Le domestiche a ore, che qui si chiamano bua, hanno ripreso a girare di casa in casa a prestare i loro servizi come prima.
Mia suocera, all’insaputa del figlio, l’ha richiamata dopo due mesi perche’ non ce la faceva piu’. Come lei, tante altre persone che non sono abituate a fare le faccende domestiche soprattutto lavare i pavimenti, scendere al negozio all’angolo a comprare il sale o il latte o i fiammiferi o a ricaricare il telefonino e fare il bucato. La lavatrice, come ho gia’ detto varie volte, e’ un lusso da stranieri, ricchi e expatriates. Gli autisti, invece, sono risultati i piu’ utili di tutti. Non rappresentando una minaccia di contagio perche’ abituati a rimanere ad aspettare in garage o nella saletta accanto alla portineria di cui tutte le palazzine a Dhaka sono dotate, sono rimasti in servizio per tutta la durata del lockdown, circa due mesi in tutto, e a maggior ragione ora che le ultime restrizioni sono state tolte. Sono stati usati per fare le commissioni d’urgenza durante il lockdown per evitare che la padrona o il padrone di casa dovesse uscire e rischiare il contagio.
Li riconoscevo subito quando li incrociavo a fare la spesa al supermercato. Attaccati al telefonino, chiedevano spiegazioni alla signora per non sbagliare: quale riso devo prendere? quello da 50 o 90 Taka? Le banane sono ancora un po’ troppo verdi, le prendo lo stesso? Mai una volta che si arrangiassero queste casalinghe, hanno sempre bisogno di qualcuno che spinga loro il carrello, che porti le borse della sposa, che apra la porta per salire e scendere dalla macchina.
La nuova normalita’ sono i carretti della frutta e della verdura che passano sotto casa con piu’ frequenza di prima; quelli che ti elencano la mercanzia sempre nello stesso ordine e con la stessa cantilena senza mai dimenticarne una.
La nuova normalita’ e’ viaggiare in macchina con i finestrini aperti perche’ usare l’aria condizionata a quanto pare e’ rischioso, far finta di non sentire lo strombazzare dei clacson e lo scampanellio dei rickshaw; continuare a rispettare le norme di sicurezza anche se noti che i disinfettanti all’entrata dei negozi e degli uffici sono sempre piu’ diluiti e ti rendi conto che il tipo che ti misura la febbre non sa leggere i numeri in inglese.

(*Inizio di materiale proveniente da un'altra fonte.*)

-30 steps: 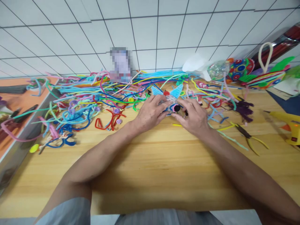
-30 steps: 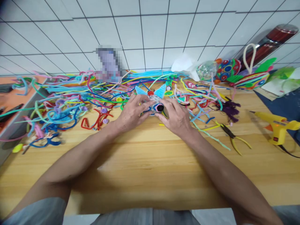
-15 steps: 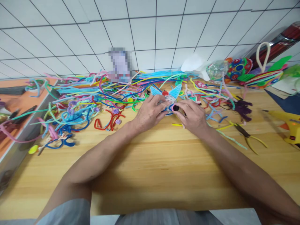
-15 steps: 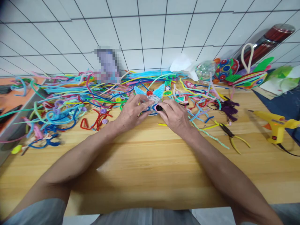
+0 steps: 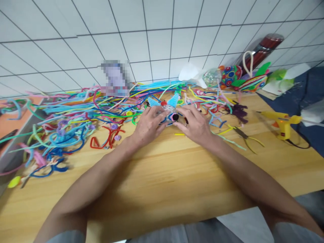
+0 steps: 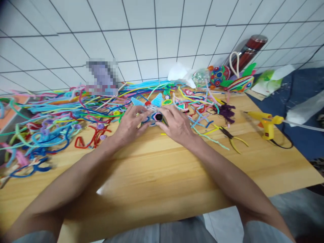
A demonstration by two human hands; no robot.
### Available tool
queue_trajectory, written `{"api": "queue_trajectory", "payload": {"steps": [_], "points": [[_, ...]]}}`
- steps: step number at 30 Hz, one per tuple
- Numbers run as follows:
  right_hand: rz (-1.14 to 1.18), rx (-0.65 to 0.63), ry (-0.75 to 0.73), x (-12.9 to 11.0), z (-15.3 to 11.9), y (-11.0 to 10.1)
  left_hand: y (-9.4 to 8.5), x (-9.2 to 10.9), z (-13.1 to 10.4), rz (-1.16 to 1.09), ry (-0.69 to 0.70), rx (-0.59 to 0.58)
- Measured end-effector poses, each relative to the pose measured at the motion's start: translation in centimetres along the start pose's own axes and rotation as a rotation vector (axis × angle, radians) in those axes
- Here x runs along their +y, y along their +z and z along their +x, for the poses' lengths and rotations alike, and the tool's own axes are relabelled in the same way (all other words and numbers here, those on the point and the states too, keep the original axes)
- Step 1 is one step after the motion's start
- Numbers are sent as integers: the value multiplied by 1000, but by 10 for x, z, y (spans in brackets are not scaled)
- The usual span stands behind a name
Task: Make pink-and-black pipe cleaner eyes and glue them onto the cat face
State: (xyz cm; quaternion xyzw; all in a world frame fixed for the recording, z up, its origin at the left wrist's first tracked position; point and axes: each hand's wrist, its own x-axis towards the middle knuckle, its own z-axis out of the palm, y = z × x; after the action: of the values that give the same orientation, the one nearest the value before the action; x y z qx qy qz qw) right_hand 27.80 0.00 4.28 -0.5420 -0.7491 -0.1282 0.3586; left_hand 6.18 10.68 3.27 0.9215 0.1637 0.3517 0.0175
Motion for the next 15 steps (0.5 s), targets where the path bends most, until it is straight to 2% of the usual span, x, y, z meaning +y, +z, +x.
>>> {"api": "queue_trajectory", "payload": {"steps": [4,7,9,12,15], "points": [[7,77,-37,-17,-1,-23,-24,7,6,-96,-27,-16],[96,44,-188,-34,-14,-31,-57,5,11,-90,-74,13],[197,-11,-271,-47,-29,-29,-83,1,9,-79,-156,-2],[336,-132,-295,-66,-53,-18,-117,-3,-9,-68,-355,-74],[404,-180,-275,-79,-72,-3,-130,-3,-46,-66,-533,-198]]}}
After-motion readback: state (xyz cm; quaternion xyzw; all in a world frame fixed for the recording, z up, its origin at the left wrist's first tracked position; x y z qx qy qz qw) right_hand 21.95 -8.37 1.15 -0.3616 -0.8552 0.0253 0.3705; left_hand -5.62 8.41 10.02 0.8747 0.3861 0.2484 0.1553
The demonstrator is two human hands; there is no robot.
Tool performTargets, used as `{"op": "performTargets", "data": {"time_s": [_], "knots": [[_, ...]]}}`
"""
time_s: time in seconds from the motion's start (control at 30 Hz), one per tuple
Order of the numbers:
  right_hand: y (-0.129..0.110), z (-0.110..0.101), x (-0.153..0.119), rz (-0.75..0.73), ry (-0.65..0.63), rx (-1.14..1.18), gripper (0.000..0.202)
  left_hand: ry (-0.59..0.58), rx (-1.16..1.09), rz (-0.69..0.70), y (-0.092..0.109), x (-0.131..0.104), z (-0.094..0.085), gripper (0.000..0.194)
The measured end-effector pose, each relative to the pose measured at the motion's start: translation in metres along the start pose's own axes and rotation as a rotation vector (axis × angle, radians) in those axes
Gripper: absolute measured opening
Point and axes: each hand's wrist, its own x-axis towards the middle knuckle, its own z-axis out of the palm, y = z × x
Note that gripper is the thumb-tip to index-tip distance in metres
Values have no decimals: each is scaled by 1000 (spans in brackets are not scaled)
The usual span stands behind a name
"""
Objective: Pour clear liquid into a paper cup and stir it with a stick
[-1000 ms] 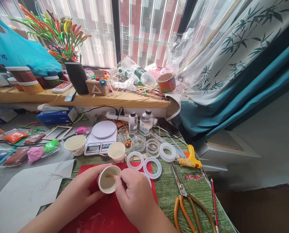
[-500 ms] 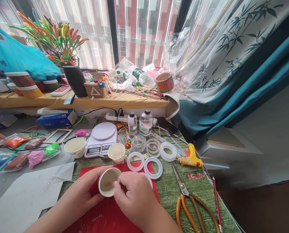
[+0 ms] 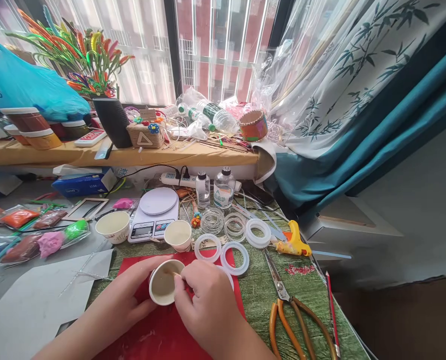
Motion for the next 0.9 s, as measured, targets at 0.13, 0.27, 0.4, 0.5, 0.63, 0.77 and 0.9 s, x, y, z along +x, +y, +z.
{"op": "performTargets", "data": {"time_s": [0.13, 0.27, 0.4, 0.5, 0.63, 0.77, 0.9], "knots": [[-2, -7, 2, 44, -21, 45, 37, -31, -2, 2, 2, 1, -2, 58], [-3, -8, 2, 12, -2, -12, 37, -30, -4, -9, 3, 1, -3, 58], [-4, -7, 2, 51, -27, 32, 35, -38, 6, -25, 2, 1, -3, 57], [-4, -6, 2, 98, -33, 43, 34, -31, 1, -16, 0, 1, -2, 57], [-3, -6, 1, 87, -32, 48, 34, -23, -3, -17, -4, -1, 0, 57], [-2, -4, 1, 32, 4, 22, 33, -29, 4, -19, -5, -2, 0, 60], [-2, -3, 1, 23, -2, 4, 35, -19, 3, -19, -5, -1, 0, 62]]}}
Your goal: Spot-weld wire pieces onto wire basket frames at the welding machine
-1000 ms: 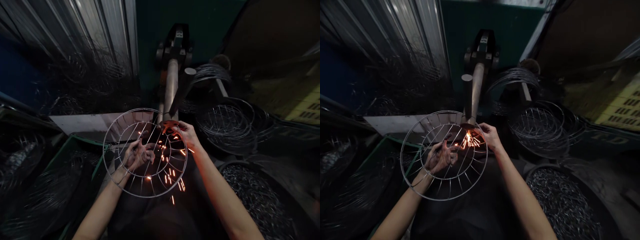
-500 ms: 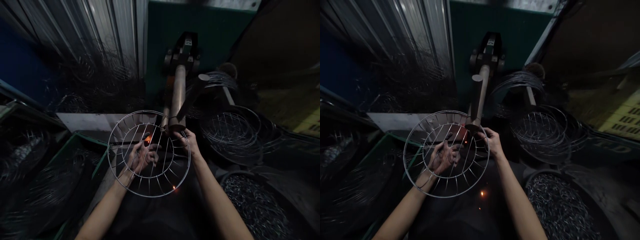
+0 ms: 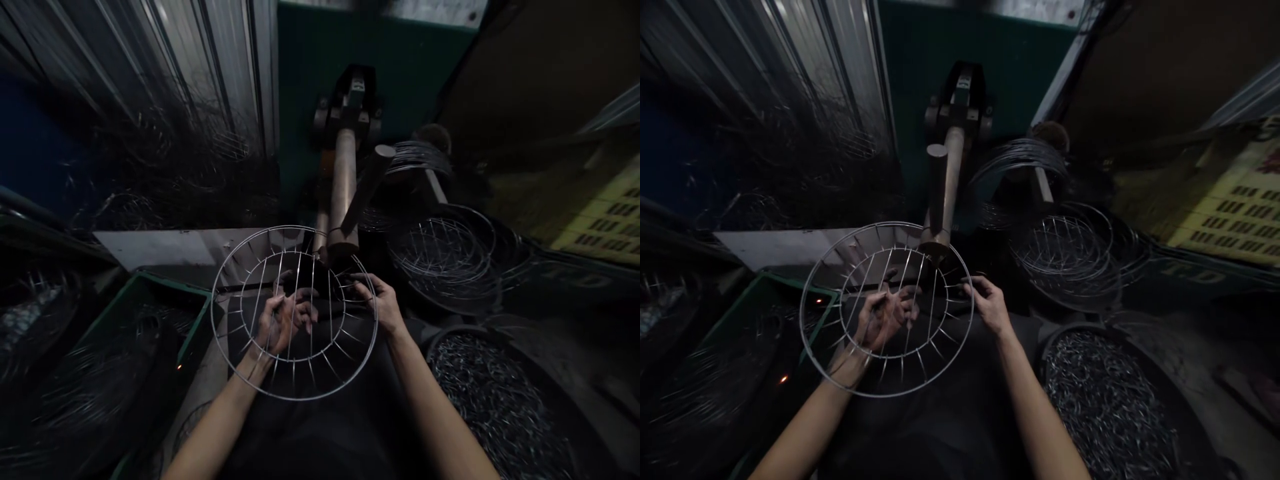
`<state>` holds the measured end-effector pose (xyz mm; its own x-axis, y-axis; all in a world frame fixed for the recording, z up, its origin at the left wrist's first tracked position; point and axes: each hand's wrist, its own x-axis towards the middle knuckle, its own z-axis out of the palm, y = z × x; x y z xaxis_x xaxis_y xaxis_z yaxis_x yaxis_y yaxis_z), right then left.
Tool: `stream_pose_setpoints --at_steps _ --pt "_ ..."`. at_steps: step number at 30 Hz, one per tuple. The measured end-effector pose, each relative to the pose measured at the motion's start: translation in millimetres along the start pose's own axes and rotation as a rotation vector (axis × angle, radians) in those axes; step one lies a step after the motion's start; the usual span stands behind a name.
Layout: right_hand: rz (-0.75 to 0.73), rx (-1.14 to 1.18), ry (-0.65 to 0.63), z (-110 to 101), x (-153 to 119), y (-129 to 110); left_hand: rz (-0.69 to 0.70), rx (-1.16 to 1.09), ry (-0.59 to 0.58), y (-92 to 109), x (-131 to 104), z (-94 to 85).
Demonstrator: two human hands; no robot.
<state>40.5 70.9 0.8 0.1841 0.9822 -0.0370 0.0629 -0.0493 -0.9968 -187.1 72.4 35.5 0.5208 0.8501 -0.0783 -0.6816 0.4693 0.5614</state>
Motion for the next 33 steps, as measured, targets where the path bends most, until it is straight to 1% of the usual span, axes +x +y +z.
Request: stream_pose_setpoints --at_steps 3,7,10,13,18,22,25,28,31,33 --pt "-0.072 -0.021 -0.001 6.1 11.6 -5.3 0.049 -0.02 0.01 -10.1 -2.3 2.9" --pt "-0.119 -0.034 0.016 18.0 26.4 -18.7 0.085 -0.025 0.035 -16.8 -1.6 -1.1" --pt "-0.117 -0.024 0.02 21.4 30.6 -24.3 0.125 -0.027 0.053 -16.2 3.2 -3.1" --pt "-0.106 -0.015 0.035 19.2 30.8 -23.3 0.176 -0.018 0.084 -13.0 9.6 -1.8" --pt "-0.082 0.031 0.051 17.6 30.7 -18.8 0.184 0.015 0.147 -9.3 14.8 3.6" --pt "-0.064 0.054 0.05 20.0 34.0 -18.8 0.219 0.026 0.119 -12.3 14.4 -1.0" --pt "-0.028 0.08 0.035 18.3 31.6 -16.7 0.188 0.001 0.107 -12.0 13.2 -10.5" --pt "-0.012 0.069 0.035 13.7 22.2 -14.3 0.071 -0.027 0.124 -3.0 14.6 -16.5" --pt "-0.008 0.032 0.025 10.7 12.5 -14.1 -0.024 -0.031 0.138 8.7 18.8 -13.5" --pt "-0.015 0.018 0.007 11.3 10.3 -15.7 -0.014 -0.036 0.159 12.1 20.7 -7.9"
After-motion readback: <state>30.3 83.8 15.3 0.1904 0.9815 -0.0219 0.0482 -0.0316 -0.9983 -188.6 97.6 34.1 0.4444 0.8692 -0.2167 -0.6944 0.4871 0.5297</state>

Non si capisce bene perche’, qui non si sia verificata una situazione simile a quella che sta ora avvenendo nella vicina India, dove i contagi raggiungono i 90.000 casi al giorno; non si capisce neanche perche’ negli slums della citta’ i contagi siano stati praticamente pari a zero. Conoscendo la situazione igienico-sanitaria di questi posti, l’inadeguatezza del sistema sanitario e la scarsa propensione al rispetto delle regole civili, tutti si aspettvano scenari apocalittici. Siamo stati fortunati e il sistema immunitario del Bengalese ha retto bene; ma io lo sapevo che non mi avrebbe deluso.